Consider a class representing large integers, for which I have implemented the
class Integer {
public:
Integer operator+(const Integer& other) const {
//Some code
}
int value[4];
}
function. Now, I need to test the performance of this function. To do this, I have written the following test kernel function:
__global__ void kernel(Integer *out, const Integer *in_a, const Integer *in_b) {
uint32_t tid = blockDim.x * blockIdx.x + threadIdx.x;
Integer a = in_a[tid], b = in_b[tid];
for (uint32_t i = 0; i < 100000; i++) {
a + b;
}
//Do not write result of a + b to global memory this time.
}
Clearly, the above code, when optimized by the compiler, will optimize out the side-effect-free code a + b;, making it impossible to correctly test and obtain the required performance data. One feasible solution is to save the result of a + b and write it to global memory each time, as follows:
__global__ void kernel(Integer *out, const Integer *in_a, const Integer *in_b) {
uint32_t tid = blockDim.x * blockIdx.x + threadIdx.x;
Integer a = in_a[tid], b = in_b[tid];
for (uint32_t i = 0; i < 100000; i++) {
Integer t = a + b;
//Write the value of t to a location in the array out.
}
}
there are indeed two issues.
- Due to the consistent result of a + b within each iteration, the compiler often optimizes the computation of a + b outside the for loop. Therefore, in practice, the a + b operation is executed only once.

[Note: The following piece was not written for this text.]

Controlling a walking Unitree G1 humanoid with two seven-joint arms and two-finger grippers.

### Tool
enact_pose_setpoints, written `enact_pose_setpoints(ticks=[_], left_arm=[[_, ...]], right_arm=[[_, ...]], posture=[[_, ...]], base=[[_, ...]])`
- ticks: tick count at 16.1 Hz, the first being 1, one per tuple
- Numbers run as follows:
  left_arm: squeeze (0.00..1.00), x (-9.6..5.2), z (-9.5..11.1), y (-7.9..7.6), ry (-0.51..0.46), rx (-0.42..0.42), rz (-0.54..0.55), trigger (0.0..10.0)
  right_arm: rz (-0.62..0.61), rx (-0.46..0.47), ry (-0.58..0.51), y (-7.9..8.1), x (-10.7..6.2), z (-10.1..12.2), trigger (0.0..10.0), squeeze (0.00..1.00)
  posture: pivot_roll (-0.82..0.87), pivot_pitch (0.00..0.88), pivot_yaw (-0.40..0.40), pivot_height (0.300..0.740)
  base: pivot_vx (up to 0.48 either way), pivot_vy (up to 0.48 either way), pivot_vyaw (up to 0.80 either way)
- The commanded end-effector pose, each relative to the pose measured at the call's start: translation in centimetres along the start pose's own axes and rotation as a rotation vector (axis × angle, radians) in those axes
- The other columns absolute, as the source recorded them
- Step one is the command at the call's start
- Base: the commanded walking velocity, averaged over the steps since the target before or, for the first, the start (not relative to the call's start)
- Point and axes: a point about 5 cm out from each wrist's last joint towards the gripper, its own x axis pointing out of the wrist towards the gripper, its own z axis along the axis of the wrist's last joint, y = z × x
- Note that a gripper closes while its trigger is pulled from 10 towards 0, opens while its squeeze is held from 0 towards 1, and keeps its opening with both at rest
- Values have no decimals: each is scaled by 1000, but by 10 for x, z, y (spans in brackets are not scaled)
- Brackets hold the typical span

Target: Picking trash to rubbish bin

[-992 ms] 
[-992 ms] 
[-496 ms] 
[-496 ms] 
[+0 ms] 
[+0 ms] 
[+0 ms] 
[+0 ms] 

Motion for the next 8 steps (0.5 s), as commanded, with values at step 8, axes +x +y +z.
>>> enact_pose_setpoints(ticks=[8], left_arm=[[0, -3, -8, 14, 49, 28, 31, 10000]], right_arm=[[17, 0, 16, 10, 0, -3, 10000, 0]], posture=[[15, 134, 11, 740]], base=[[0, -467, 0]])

- There are a large number of write operations to memory within the for loop, which can significantly impact performance.
To address these issues, I tried using an approach similar to the DoNotOptimizeAway
method in thenanobench library. The core idea of this method is to make the compiler believe that the result of a + b
will be used as input in a subsequent operation, and since the subsequent operation has a side effect, it cannot be optimized away.

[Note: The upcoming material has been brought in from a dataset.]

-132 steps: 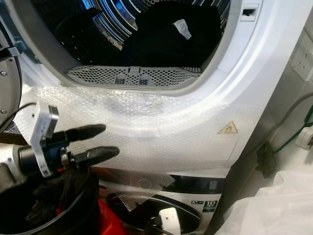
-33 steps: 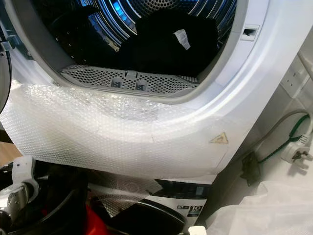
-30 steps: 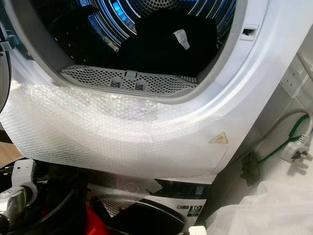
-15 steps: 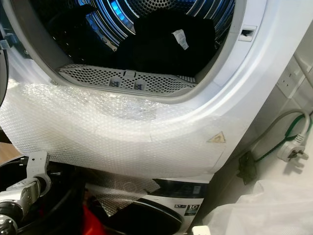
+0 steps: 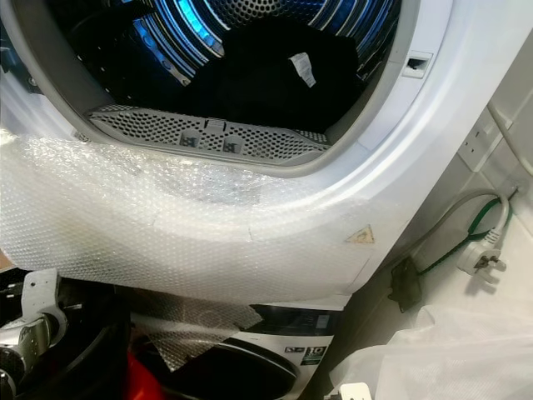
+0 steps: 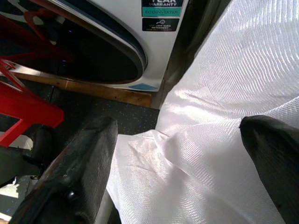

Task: Clothes washing

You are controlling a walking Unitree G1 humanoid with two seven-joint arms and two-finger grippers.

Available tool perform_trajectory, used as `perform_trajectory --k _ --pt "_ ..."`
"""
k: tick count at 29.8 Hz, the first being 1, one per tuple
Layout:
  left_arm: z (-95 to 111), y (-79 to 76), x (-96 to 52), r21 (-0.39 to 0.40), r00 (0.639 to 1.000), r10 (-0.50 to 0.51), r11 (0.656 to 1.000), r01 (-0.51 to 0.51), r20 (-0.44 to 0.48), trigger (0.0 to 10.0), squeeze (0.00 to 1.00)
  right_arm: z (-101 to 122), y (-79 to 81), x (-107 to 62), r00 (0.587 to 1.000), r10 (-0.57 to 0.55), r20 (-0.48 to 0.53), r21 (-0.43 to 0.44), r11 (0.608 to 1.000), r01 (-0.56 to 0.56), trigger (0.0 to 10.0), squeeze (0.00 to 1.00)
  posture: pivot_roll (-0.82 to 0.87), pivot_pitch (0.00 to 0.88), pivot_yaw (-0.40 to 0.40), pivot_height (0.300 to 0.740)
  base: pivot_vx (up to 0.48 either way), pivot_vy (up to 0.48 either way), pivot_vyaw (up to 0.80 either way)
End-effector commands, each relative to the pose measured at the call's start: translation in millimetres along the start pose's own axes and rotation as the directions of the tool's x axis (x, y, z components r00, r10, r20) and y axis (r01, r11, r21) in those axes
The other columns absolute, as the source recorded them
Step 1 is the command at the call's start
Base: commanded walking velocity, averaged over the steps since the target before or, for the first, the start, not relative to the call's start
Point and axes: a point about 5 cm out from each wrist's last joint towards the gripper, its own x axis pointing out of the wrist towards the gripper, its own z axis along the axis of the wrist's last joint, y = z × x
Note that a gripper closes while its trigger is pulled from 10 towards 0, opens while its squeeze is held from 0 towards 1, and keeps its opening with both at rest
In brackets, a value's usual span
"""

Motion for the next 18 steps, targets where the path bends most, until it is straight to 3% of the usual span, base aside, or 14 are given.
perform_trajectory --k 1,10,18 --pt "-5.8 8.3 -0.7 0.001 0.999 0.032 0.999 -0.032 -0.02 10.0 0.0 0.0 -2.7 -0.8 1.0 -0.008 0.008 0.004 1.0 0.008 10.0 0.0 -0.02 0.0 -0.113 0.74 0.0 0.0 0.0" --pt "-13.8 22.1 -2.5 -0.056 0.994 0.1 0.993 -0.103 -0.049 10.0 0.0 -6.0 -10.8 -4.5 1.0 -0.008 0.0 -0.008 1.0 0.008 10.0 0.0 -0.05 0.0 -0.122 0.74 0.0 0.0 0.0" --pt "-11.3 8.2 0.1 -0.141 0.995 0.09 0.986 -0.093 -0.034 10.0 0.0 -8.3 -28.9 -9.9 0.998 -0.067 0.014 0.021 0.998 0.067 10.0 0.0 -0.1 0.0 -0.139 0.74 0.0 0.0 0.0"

After some experimentation, I successfully preserved the operation a + b;
in the generated PTX code without the need to introduce additional instructions. However, PTX code is not the final machine code; it still needs to undergo compilation and optimization by ptxas
to become the final machine instructions that can be executed on the hardware. Even after the optimization by ptxas
, the a + b;
operation is still optimized away.
How can I ensure that operations like a + b;
are retained in the final executable machine code sequence even when optimization is enabled, in order to test their performance?